Le Dr Hani Sweilam, ministre des Ressources hydrauliques et de l’Irrigation, a participé aux travaux du segment ministériel de la 17ᵉ session de la Conférence des Parties à la Convention des Nations Unies sur la lutte contre la désertification (COP17), qui s’est tenue à Oulan-Bator, capitale de la Mongolie.
Le ministre y a prononcé le discours de la République arabe d’Égypte, exposant la vision du pays pour faire face aux défis de la désertification, de la dégradation des terres et de la sécheresse, tout en soulignant l’importance de renforcer la coopération internationale dans ce domaine.
Dr Sweilam a affirmé que la dégradation des terres, la désertification et la sécheresse ne sont plus de simples défis environnementaux, mais touchent désormais directement la sécurité alimentaire et hydrique, les moyens de subsistance ainsi que la stabilité économique et sociale.
Il a précisé que l’Égypte considère l’eau et les terres comme deux éléments indissociables d’un système unique, et que relever ces défis nécessite une gestion intégrée. Cette approche vise à améliorer l’efficacité de l’utilisation de l’eau, à promouvoir la collecte des eaux de pluie, à protéger les ressources souterraines, à réutiliser les eaux usées et à soutenir la restauration des écosystèmes et leur résilience.

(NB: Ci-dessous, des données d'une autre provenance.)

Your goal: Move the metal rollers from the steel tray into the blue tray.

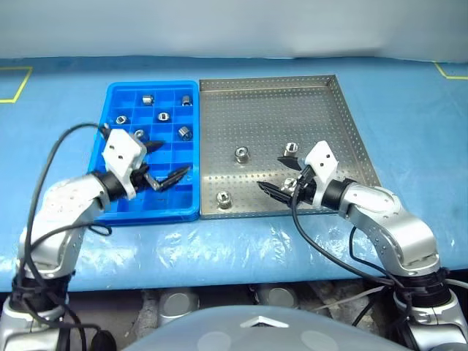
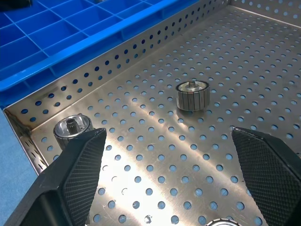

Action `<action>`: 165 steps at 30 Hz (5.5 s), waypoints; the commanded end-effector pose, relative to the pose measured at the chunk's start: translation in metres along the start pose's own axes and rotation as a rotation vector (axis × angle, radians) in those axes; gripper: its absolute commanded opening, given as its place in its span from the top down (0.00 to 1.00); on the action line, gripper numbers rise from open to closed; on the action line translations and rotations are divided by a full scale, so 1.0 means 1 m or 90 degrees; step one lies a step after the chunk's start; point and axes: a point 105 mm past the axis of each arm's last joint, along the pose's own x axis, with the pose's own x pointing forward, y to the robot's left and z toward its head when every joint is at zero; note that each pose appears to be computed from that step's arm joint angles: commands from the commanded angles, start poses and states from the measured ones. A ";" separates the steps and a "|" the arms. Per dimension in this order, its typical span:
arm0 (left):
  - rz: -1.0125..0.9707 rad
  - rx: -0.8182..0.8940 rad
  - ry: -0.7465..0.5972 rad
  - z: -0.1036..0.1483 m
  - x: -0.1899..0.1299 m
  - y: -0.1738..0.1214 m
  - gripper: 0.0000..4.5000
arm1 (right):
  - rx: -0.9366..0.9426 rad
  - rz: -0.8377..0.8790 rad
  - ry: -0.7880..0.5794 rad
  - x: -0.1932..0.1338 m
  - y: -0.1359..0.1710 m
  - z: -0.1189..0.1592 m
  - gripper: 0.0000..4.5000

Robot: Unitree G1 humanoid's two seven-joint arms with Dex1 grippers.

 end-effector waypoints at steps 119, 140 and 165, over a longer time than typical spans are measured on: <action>-0.659 0.366 0.376 -0.035 0.071 -0.045 0.01 | -0.024 -0.092 -0.080 -0.003 0.027 0.003 0.00; -0.691 0.401 0.348 -0.032 0.068 -0.063 0.63 | -0.025 -0.088 -0.094 0.003 0.027 0.007 0.00; 0.639 -0.115 -0.086 -0.009 -0.042 0.060 0.63 | -0.062 0.067 -0.117 0.036 0.052 0.028 0.00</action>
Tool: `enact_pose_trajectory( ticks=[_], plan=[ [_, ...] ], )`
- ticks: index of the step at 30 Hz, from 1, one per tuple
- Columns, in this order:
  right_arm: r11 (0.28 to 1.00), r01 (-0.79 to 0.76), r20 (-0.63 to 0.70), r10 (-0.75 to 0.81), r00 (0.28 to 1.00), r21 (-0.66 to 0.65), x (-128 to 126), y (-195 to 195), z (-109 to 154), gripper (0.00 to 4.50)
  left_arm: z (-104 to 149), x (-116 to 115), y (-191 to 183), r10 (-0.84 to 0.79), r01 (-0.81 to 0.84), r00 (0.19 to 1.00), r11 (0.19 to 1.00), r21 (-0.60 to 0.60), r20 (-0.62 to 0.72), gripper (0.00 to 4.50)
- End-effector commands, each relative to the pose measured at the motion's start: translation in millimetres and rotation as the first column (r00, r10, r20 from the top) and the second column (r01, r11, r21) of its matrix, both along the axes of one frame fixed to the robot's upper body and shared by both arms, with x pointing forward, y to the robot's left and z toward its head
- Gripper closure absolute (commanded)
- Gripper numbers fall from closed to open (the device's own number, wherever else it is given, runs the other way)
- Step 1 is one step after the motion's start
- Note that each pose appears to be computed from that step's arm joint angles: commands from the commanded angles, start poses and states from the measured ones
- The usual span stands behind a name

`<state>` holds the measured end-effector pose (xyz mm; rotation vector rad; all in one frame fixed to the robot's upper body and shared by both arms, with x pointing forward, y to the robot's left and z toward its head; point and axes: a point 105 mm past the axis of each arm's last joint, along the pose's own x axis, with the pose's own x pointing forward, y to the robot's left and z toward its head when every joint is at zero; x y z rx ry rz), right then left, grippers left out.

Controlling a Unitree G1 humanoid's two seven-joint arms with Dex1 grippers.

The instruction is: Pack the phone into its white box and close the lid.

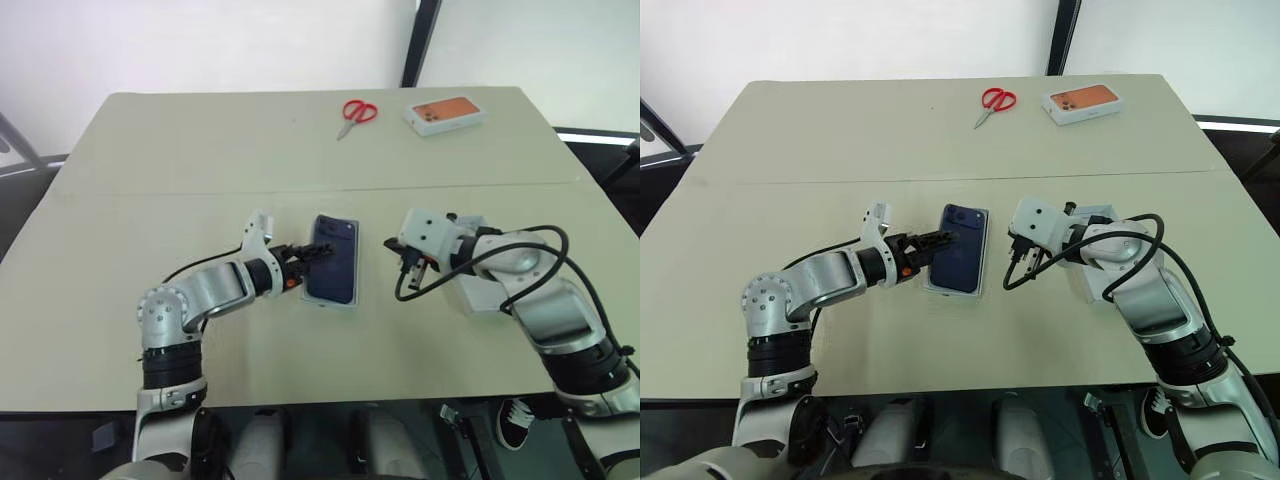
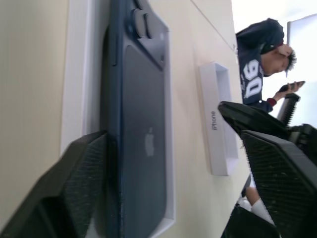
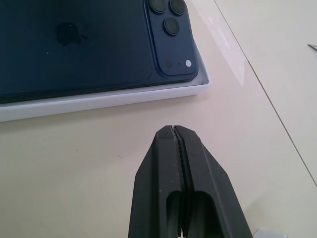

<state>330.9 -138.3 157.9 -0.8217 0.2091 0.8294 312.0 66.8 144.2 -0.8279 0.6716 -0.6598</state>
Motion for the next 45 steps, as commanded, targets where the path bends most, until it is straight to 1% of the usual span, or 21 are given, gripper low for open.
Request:
enact_pose_trajectory(
  ticks=[1, 3, 6, 8, 11, 15, 16, 17, 18, 20, 23, 24, 25, 27, 29, 34, 39, 43, 45],
  plan=[
    [1.0, -0.023, 0.046, 0.023, 0.999, -0.002, 0.0, 4.0, 11.2, 4.5, 19.8, -6.8, -0.3, -0.03, 0.033, 0.998, 0.999, -0.039, 0.063, 0.23],
    [1.0, -0.024, 0.046, 0.024, 0.999, -0.002, 0.5, 4.2, 11.5, 4.5, 22.1, -10.2, 6.5, -0.041, 0.043, 0.996, 0.999, -0.02, 0.078, 0.23],
    [1.0, -0.026, 0.047, 0.027, 0.999, -0.003, 0.7, 4.5, 12.1, 4.5, 22.4, -16.2, 22.9, -0.055, 0.05, 0.993, 0.998, 0.047, 0.1, 0.23],
    [1.0, -0.028, 0.048, 0.028, 0.998, -0.002, 1.4, 4.8, 12.6, 4.5, 28.5, -20.8, 32.3, -0.076, 0.07, 0.99, 0.996, 0.053, 0.122, 0.23],
    [0.999, -0.032, 0.049, 0.032, 0.998, -0.001, 2.1, 5.6, 13.2, 4.5, 28.8, -22.0, 46.7, -0.09, 0.067, 0.984, 0.987, 0.147, 0.153, 0.23],
    [0.999, -0.035, 0.054, 0.035, 0.998, -0.003, 3.4, 6.2, 13.9, 4.5, 28.1, -5.7, 81.0, -0.001, -0.066, 0.971, 0.96, 0.271, 0.238, 0.23],
    [0.999, -0.035, 0.055, 0.035, 0.998, -0.003, 3.7, 6.3, 14.1, 4.5, 25.5, -4.3, 86.9, -0.011, -0.086, 0.962, 0.936, 0.342, 0.273, 0.23],
    [0.999, -0.035, 0.056, 0.035, 0.998, -0.003, 3.9, 6.3, 14.2, 4.5, 23.5, -3.9, 90.6, -0.028, -0.095, 0.954, 0.916, 0.389, 0.297, 0.74],
    [0.999, -0.034, 0.056, 0.034, 0.998, -0.003, 4.3, 6.4, 14.2, 4.5, 22.1, -1.5, 95.7, -0.032, -0.128, 0.94, 0.891, 0.436, 0.341, 1.07],
    [1.0, -0.03, 0.056, 0.031, 0.998, -0.009, 4.5, 6.1, 13.2, 4.5, 16.2, -0.7, 96.6, -0.101, -0.125, 0.919, 0.843, 0.524, 0.381, 2.03],
    [0.999, -0.027, 0.051, 0.028, 0.998, -0.024, 3.4, 5.0, 10.2, 4.5, 5.9, -0.2, 90.3, -0.25, -0.099, 0.874, 0.749, 0.655, 0.418, 3.6],
    [0.999, -0.031, 0.048, 0.033, 0.998, -0.037, 2.4, 5.0, 8.0, 4.5, 2.7, -1.2, 85.2, -0.319, -0.081, 0.846, 0.715, 0.695, 0.427, 4.13],
    [0.998, -0.035, 0.042, 0.037, 0.998, -0.047, 1.0, 5.5, 5.4, 4.5, 0.0, -1.6, 77.6, -0.393, -0.063, 0.808, 0.683, 0.728, 0.439, 4.44],
    [0.996, -0.048, 0.028, 0.05, 0.998, -0.079, -1.5, 7.3, -1.9, 4.5, -6.7, 1.8, 64.8, -0.499, -0.046, 0.744, 0.625, 0.779, 0.444, 4.44],
    [0.994, -0.056, 0.022, 0.058, 0.998, -0.099, -1.7, 10.2, -7.7, 4.5, -11.5, 9.5, 56.9, -0.545, -0.045, 0.71, 0.597, 0.801, 0.446, 4.44],
    [0.993, -0.026, 0.008, 0.027, 1.0, -0.117, 8.1, 19.1, -20.1, 4.5, -17.6, 25.2, 28.2, -0.615, -0.01, 0.644, 0.588, 0.809, 0.455, 4.44],
    [0.992, -0.028, 0.005, 0.029, 1.0, -0.122, 12.0, 28.1, -26.0, 4.5, -31.0, 22.1, 11.8, -0.699, 0.074, 0.594, 0.541, 0.838, 0.399, 4.44],
    [0.993, -0.046, -0.002, 0.046, 0.999, -0.111, 9.6, 36.0, -28.3, 4.5, -28.0, 21.4, -3.6, -0.681, 0.108, 0.595, 0.594, 0.797, 0.427, 4.44],
    [0.993, -0.049, -0.002, 0.049, 0.999, -0.112, 7.8, 35.7, -27.5, 4.5, -24.4, 16.3, -14.9, -0.679, 0.135, 0.584, 0.622, 0.771, 0.445, 4.44]
  ],
)
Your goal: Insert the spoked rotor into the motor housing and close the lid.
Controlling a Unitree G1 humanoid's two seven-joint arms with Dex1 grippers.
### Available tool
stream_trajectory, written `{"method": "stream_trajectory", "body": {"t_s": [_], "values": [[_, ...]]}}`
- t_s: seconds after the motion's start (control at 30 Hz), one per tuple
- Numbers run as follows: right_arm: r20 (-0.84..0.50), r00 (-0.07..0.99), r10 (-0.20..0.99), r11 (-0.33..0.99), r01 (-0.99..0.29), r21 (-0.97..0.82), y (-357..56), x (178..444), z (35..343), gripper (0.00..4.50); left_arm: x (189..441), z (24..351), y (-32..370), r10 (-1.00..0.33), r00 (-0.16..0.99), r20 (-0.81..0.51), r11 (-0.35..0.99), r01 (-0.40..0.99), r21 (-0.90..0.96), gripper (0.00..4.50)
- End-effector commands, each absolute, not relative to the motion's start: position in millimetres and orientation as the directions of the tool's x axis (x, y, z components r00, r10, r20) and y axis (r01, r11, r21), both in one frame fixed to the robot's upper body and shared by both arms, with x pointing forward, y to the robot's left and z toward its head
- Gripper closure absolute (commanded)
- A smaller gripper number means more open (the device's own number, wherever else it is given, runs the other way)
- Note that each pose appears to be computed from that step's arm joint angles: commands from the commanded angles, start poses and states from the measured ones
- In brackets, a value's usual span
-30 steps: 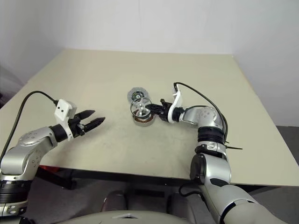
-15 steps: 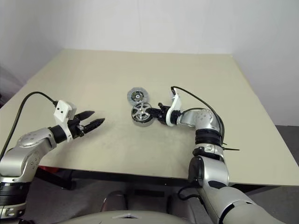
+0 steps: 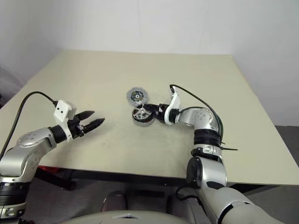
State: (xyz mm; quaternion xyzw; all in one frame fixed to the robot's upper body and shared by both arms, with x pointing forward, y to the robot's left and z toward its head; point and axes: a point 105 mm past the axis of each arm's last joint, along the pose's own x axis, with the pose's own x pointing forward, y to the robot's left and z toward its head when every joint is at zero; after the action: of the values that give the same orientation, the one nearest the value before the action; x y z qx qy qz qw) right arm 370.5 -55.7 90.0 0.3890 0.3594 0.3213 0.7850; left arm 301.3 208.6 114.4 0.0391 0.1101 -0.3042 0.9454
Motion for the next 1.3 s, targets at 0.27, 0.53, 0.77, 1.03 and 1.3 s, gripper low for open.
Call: {"method": "stream_trajectory", "body": {"t_s": [0.27,0.53,0.77,1.03,1.3], "values": [[-0.233,0.544,0.806,0.501,-0.420,0.757,-62,368,112,1.51,304,130,210,-0.565,0.802,-0.194,0.810,0.584,0.056,1.10],[-0.150,0.592,0.792,0.557,-0.600,0.573,-69,375,135,1.51,306,129,208,-0.569,0.799,-0.192,0.807,0.588,0.055,1.10],[-0.128,0.569,0.812,0.560,-0.701,0.442,-59,375,135,1.51,308,131,206,-0.574,0.797,-0.187,0.804,0.592,0.056,1.10],[-0.160,0.536,0.829,0.548,-0.721,0.423,-34,377,117,2.76,307,131,208,-0.564,0.804,-0.187,0.810,0.583,0.061,1.10],[-0.389,0.473,0.790,0.603,-0.711,0.361,-26,357,46,4.49,306,132,212,-0.551,0.814,-0.183,0.820,0.569,0.065,1.10]]}}
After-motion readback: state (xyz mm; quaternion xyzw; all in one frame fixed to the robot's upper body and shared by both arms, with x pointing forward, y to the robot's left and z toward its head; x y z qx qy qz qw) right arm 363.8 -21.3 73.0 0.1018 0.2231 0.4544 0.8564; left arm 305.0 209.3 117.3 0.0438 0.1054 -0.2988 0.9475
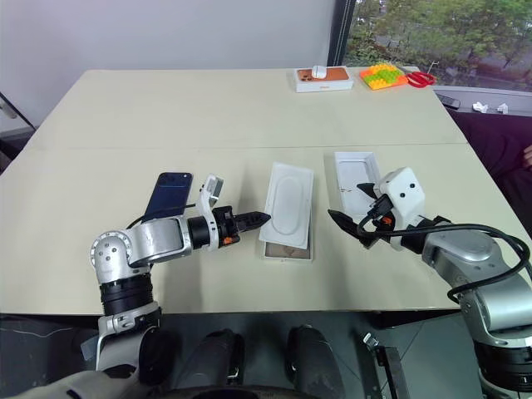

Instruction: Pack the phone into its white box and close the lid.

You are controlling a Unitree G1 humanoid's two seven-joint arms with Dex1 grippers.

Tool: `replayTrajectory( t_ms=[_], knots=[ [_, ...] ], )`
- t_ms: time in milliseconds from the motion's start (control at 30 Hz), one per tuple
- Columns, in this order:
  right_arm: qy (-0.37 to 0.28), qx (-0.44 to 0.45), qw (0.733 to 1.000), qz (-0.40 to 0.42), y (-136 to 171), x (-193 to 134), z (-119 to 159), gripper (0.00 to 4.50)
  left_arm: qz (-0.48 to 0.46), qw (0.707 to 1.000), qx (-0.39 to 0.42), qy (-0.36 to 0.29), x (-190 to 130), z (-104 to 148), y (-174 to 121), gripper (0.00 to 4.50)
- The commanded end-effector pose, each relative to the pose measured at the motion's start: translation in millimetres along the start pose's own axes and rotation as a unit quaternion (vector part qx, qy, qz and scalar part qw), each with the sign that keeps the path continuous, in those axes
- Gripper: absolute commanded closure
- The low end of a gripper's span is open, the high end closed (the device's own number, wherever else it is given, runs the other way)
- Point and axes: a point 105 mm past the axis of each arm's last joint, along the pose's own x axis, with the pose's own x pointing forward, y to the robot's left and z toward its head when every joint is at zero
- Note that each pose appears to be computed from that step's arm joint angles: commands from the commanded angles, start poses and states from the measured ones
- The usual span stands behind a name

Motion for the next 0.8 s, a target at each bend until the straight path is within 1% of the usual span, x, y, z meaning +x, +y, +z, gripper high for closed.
replayTrajectory(
  t_ms=[33,233,333,367,500,567,633,667,733,800],
  knots=[
    [-0.016,-0.023,1.0,-0.004,-1.2,-3.4,11.6,0.0,-0.015,1.0,-0.015,0.008,-1.4,-5.0,-20.5,4.4],
    [-0.019,-0.024,1.0,-0.001,-0.7,-0.3,13.6,0.0,0.0,1.0,-0.012,0.014,0.8,-11.2,-20.2,4.4],
    [-0.02,-0.025,0.999,0.002,0.3,1.4,14.4,0.0,-0.004,1.0,-0.005,0.019,0.4,-11.7,-20.4,3.58],
    [-0.021,-0.025,0.999,0.003,0.6,1.9,14.7,0.0,-0.004,1.0,-0.003,0.02,0.0,-11.7,-20.3,3.16],
    [-0.025,-0.025,0.999,0.006,2.7,4.3,16.8,0.0,-0.004,0.999,0.025,0.029,-6.5,-8.7,-17.3,1.19],
    [-0.029,-0.025,0.999,0.009,4.8,6.0,18.4,0.0,-0.002,0.998,0.058,0.036,-17.0,-2.0,-15.0,1.19],
    [-0.033,-0.023,0.999,0.013,7.5,8.3,20.6,0.0,-0.026,0.995,0.096,0.011,-34.5,16.5,-23.0,1.19],
    [-0.036,-0.021,0.999,0.017,10.0,10.1,22.0,0.0,-0.028,0.991,0.128,-0.008,-43.9,27.1,-25.6,1.19],
    [-0.046,-0.014,0.999,0.025,16.2,14.9,26.4,0.0,0.005,0.975,0.218,-0.046,-59.0,46.6,-21.2,1.19],
    [-0.05,-0.007,0.998,0.028,19.1,18.7,28.8,0.0,0.03,0.958,0.277,-0.067,-64.8,57.4,-14.6,1.19]
  ],
)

Sweilam a également insisté sur la nécessité de passer des engagements à la mise en œuvre effective. Cela doit se faire par la mise à disposition de ressources financières et de mécanismes institutionnels clairs, ainsi que par l’adoption d’outils de financement innovants garantissant l’acheminement de l’aide vers les pays et communautés les plus vulnérables — en particulier les pays en développement et africains —, tout en stimulant les investissements durables et les partenariats public-privé.
Dr Sweilam a souligné que la sécheresse constitue l’un des défis mondiaux les plus pressants, dont la gravité s’accroît pour les pays confrontés à une pénurie d’eau aiguë comme l’Égypte, où les ressources en eau disponibles sont inférieures au seuil de rareté absolue, dans un contexte où le désert recouvre plus de 95 % du territoire national. Il a ainsi réitéré l’urgence de passer d’une gestion de crise à une prévention proactive, au renforcement des systèmes d’alerte précoce et à une gestion intégrée de l’eau et des terres.
En outre, le ministre a exprimé le souhait de l’Égypte de voir des progrès concrets vers l’élaboration d’un protocole juridique contraignant sur la sécheresse. Un tel instrument fournirait un cadre clair pour l’action collective, renforcerait la solidarité internationale et aiderait les pays les plus touchés à renforcer leurs capacités de prévention, de préparation et de réponse aux impacts de la sécheresse.
Dans le cadre de cette responsabilité partagée, le ministre a souligné la nécessité d’une gouvernance des ressources en eau transfrontalières conforme au droit international, afin de garantir des bénéfices mutuels sans porter préjudice à aucune partie.
Cette démarche pose des bases solides pour le développement, la coopération et l’intégration régionale, à l’opposé des mesures unilatérales qui nuisent aux intérêts des États riverains, entravent les efforts de développement durable et d’intérêt commun, et aggravent les conséquences de la sécheresse et de la désertification dans les bassins fluviaux et les cours d’eau transfrontaliers.
Sweilam a conclu en réaffirmant l’engagement de l’Égypte à poursuivre sa collaboration avec toutes les parties pour protéger les ressources naturelles, promouvoir la durabilité de l’eau et des terres, et soutenir les populations les plus vulnérables. Il a exprimé l’espoir de l’Égypte de voir cette session aboutir à des résultats pratiques et ambitieux, sur lesquels le pays pourra s’appuyer lorsqu’il accueillera la 18ᵉ session de la Conférence des Parties (COP18) en 2028, à Charm el-Cheikh, la ville de la paix.